### Task directions
Look through the listing for the string "measured" and copy out every line that holds it.
╭─ Data for the task
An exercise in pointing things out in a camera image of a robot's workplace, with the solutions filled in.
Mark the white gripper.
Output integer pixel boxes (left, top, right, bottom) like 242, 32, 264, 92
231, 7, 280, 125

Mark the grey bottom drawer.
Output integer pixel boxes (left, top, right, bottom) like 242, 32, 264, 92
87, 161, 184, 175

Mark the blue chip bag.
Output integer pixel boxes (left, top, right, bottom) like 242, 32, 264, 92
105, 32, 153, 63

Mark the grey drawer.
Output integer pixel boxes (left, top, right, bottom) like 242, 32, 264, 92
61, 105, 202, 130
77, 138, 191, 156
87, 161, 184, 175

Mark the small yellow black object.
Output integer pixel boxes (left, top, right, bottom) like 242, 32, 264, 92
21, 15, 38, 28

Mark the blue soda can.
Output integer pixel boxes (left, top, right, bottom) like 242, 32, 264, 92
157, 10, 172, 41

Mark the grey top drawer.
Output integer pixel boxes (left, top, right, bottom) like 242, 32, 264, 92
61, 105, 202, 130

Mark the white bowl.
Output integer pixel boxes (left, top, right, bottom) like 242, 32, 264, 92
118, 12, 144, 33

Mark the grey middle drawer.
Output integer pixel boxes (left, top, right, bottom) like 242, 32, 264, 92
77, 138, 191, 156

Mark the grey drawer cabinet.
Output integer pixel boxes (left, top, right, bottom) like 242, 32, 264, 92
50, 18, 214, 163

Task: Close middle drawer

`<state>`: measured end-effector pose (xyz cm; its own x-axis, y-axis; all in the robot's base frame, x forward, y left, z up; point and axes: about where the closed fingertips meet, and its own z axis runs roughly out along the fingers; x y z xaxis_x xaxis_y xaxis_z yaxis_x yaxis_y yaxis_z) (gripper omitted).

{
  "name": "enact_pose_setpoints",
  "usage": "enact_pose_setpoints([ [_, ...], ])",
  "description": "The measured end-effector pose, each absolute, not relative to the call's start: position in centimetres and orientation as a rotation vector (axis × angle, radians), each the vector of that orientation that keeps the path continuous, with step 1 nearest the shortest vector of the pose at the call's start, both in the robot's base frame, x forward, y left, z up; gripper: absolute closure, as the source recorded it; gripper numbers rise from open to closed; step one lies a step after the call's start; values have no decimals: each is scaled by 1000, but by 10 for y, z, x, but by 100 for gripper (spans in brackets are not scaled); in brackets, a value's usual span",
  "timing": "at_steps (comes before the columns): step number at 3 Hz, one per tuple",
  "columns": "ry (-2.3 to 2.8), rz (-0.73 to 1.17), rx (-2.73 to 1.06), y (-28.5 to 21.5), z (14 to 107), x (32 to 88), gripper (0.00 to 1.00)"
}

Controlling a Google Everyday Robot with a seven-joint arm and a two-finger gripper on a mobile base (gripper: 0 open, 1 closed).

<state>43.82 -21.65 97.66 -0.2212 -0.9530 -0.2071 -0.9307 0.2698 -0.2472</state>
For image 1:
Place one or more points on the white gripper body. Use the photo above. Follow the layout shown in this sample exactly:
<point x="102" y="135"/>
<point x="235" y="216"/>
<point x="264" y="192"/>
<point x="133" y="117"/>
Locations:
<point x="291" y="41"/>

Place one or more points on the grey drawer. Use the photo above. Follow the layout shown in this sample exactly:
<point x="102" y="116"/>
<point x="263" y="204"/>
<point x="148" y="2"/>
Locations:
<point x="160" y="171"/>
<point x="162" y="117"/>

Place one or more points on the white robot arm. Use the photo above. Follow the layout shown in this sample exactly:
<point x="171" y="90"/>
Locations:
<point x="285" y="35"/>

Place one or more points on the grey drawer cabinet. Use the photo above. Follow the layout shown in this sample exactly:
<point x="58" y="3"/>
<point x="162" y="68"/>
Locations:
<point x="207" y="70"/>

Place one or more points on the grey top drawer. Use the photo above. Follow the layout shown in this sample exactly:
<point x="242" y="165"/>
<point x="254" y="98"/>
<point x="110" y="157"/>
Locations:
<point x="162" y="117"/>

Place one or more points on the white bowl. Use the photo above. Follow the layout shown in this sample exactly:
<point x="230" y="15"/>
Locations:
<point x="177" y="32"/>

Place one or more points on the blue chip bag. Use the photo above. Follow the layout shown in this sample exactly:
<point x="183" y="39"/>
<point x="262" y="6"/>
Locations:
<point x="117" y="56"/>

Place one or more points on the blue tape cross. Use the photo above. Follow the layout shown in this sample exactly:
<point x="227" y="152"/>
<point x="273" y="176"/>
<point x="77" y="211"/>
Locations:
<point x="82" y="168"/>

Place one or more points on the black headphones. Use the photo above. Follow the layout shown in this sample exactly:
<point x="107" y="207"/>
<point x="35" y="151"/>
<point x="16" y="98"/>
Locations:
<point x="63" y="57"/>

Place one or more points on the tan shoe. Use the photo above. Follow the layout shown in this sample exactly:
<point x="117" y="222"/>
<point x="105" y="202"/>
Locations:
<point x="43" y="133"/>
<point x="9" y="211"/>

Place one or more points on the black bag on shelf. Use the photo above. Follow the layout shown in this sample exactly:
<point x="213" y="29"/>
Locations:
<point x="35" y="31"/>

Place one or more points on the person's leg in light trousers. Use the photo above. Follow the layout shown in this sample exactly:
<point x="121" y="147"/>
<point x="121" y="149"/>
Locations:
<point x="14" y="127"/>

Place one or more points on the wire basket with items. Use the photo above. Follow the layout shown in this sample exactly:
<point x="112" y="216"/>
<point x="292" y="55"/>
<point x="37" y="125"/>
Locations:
╰─
### Expected answer
`<state>`: measured end-effector pose (xyz cm; its own x-axis, y-axis; all in the robot's base frame, x forward, y left, z up; point and axes: about where the closed fingertips meet, and its own z axis runs roughly out along the fingers; x y z xaxis_x xaxis_y xaxis_z yaxis_x yaxis_y yaxis_z) (gripper omitted).
  "description": "The measured end-effector pose, each absolute, not relative to the call's start: position in centimetres and orientation as a rotation vector (axis × angle, radians), each the vector of that orientation that keeps the path continuous, with step 1 nearest the shortest vector of the pose at the call's start, both in the robot's base frame, x forward, y left, z up; gripper: absolute closure, as the source recorded it; gripper numbers rise from open to closed; step one lies a step after the call's start; values have no decimals: each is scaled by 1000, but by 10 for y, z, x, but by 100 for gripper (spans in brackets are not scaled); in brackets, a value's usual span",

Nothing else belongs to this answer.